Belirsizliğin görkemi her yerdedir, gönül meselelerinde bile. En unutulmaz aşklardan bazıları, bir gecelik buluşma ile ilişki arasındaki o gri bölgeye düşer. Bunlar çoğu zaman uyum sağlamaya ve kim bilir Roma’da yedi gün sonu tatiline izin verecek kadar uzun sürer, sadece can sıkıntısının başlamasına kafi gelecek kadar uzun değildir. onlar için bir terim yok ya da en azından onlara saygınlık kazandıracak kadar saygısız ya da aptalca olmayan hiçbir terim yok. (“Situationship”, toplumsal medyada yeni bir para birimi, brunch yiyen bu tür kişiler tarafınca kullanılır.)
Geçen yüzyılın entelektüel eğilimi, düzensizliğin kucaklanması olmuştur. güzel bir sahne var oppenheimer iki yüzyıllık Newtoncu yapının arkasından kuantum dünyasının belirsizliklerinden zevk almış olduğu yer. Aynı sıralarda, Kübistler tek bir perspektiften değil, birçok perspektiften fotoğraf yapıyorlardı. Caz, tanımlanabilir müzikal formla kırılıyordu. Edebiyat, Proust ve Joyce altında şeklini kaybediyordu.

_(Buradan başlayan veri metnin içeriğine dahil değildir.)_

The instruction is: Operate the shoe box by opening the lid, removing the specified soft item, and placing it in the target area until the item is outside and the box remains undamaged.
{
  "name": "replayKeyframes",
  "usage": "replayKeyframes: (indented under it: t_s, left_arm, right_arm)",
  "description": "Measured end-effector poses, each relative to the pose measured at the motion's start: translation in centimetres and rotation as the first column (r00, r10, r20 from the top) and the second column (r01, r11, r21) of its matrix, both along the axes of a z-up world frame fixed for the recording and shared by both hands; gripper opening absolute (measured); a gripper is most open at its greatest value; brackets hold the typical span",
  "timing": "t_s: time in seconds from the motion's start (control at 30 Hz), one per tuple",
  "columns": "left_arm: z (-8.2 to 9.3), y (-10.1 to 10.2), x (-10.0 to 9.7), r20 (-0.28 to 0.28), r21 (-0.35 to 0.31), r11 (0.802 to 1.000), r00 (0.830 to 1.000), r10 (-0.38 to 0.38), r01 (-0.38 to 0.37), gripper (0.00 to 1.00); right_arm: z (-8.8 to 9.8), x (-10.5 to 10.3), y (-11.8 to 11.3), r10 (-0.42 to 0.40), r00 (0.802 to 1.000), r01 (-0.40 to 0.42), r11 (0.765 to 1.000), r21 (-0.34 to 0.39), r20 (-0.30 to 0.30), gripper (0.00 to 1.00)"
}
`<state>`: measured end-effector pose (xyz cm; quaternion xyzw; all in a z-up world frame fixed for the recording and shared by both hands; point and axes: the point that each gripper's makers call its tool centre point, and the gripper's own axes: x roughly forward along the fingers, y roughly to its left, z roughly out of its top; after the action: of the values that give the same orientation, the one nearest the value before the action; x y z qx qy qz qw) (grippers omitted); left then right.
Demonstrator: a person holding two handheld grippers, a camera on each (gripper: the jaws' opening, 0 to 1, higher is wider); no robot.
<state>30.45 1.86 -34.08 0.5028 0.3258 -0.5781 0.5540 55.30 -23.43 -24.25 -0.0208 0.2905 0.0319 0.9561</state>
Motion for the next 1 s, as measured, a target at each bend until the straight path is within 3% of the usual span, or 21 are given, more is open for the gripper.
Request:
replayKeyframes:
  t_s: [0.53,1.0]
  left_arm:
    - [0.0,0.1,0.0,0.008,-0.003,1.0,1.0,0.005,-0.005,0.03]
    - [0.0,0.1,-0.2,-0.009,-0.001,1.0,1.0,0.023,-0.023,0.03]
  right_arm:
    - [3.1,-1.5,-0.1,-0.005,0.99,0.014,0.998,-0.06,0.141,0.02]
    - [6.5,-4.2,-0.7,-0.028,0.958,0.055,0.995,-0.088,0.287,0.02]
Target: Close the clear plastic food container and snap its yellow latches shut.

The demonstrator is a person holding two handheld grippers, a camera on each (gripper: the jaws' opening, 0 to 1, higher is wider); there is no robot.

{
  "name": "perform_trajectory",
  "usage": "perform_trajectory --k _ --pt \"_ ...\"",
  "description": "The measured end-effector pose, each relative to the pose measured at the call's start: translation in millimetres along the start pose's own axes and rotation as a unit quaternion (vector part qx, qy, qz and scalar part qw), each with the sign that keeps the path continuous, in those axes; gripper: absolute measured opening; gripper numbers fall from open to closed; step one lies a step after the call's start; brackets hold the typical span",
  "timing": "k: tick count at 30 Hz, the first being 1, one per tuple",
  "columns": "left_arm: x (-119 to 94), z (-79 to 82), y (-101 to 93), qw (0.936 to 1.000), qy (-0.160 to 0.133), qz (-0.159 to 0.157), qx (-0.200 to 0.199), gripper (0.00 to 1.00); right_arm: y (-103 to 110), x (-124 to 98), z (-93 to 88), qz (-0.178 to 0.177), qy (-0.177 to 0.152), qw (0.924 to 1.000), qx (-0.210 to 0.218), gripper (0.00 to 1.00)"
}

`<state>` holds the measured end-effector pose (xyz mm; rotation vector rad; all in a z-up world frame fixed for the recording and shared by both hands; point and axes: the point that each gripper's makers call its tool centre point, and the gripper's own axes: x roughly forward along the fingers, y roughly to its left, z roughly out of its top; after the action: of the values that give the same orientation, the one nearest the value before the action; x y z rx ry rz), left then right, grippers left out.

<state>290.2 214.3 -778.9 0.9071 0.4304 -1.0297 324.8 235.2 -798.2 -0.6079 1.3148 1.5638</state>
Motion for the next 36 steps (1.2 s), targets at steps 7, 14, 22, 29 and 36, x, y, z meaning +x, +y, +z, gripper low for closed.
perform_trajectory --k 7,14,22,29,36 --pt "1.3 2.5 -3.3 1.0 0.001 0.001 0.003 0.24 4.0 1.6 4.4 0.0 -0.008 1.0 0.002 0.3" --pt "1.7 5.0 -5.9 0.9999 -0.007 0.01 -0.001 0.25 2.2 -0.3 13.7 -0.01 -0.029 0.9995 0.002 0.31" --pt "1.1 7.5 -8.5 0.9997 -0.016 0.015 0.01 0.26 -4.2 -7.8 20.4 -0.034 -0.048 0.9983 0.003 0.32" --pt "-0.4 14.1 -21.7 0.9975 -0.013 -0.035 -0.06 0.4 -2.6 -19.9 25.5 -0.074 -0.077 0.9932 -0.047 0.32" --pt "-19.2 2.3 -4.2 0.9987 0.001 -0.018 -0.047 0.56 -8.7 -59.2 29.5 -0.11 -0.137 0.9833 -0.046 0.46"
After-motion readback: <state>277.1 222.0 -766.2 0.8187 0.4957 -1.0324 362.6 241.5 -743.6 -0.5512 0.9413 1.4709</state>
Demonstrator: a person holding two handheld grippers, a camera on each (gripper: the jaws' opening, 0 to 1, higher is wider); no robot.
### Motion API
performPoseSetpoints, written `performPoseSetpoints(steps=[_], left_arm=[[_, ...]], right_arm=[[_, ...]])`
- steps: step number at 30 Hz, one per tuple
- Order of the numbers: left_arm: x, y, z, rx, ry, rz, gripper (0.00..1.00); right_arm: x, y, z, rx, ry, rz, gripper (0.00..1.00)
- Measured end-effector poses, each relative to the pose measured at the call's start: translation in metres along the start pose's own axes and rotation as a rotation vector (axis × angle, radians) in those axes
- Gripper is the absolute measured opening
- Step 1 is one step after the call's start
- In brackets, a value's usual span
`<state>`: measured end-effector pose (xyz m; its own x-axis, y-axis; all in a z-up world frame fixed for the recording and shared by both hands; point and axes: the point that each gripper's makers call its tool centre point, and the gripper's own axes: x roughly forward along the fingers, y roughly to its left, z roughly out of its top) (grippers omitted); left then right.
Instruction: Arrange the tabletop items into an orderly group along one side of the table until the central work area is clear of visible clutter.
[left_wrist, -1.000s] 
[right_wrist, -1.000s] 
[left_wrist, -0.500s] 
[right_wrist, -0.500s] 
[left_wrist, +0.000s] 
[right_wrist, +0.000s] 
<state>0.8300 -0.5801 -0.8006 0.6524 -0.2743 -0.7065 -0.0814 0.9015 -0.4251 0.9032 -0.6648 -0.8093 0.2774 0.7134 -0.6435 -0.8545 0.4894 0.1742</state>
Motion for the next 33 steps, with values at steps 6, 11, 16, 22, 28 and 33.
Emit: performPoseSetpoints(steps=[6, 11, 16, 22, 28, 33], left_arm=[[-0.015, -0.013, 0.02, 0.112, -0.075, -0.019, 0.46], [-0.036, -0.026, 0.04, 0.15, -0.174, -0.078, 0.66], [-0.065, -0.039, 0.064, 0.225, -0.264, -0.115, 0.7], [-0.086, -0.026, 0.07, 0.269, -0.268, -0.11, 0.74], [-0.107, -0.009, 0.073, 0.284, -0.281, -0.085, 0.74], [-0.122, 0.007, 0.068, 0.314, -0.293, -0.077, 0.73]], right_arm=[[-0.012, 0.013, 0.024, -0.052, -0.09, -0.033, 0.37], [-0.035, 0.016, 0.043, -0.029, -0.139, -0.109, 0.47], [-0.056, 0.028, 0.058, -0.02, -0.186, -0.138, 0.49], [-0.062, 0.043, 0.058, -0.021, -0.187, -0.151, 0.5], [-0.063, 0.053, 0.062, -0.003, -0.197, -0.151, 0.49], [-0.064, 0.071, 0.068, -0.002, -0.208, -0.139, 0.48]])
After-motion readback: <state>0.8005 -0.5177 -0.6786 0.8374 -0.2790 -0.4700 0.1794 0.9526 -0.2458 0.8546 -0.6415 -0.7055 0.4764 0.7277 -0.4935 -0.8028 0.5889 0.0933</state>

Buradaki bağlantı fikri, yaşamın kendisinin resmi kalıplara uymadığıydı, o halde sanat niçin uysun? “Çağdaş” ya da “modernist” dediğimiz bir devrimdir. Sadece bağcılıkla uğraşan Benedictine rahipleri, bunu bin yıl kadar ilkin Doğu Fransa’nın bir bölgesinde uyguluyordu. Oradan çıkan şarap, aynı anda tutarsız şeylerin tadına bakabilir ve yeni gelen biri için hiçbir şey tadabilir.
İçinde İçiyorum Öyleyse VarımDerin bir kitap için aldatıcı bir isim olan felsefeci Roger Scruton, bordo renginin daha iyi olduğuna neredeyse beni ikna ediyor. Bordeaux’nun büyük ticari evleri, daha yüksek bir asgari standart sağlamak için lojistik olanaklara haizdir. Fakat yaşam Bordelais değil. Toskana ya da Kaliforniya değil. Kafa karıştırma ve hayal kırıklığına uğratma gücüyle Burgonyalı. Daha düşük fiyatlara, oldukça daha azca entelektüel çabayla elde edilebilecek daha kati içki deneyimleri var. Fakat hangi ozan pozitif kabiliyeti yüceltmiştir?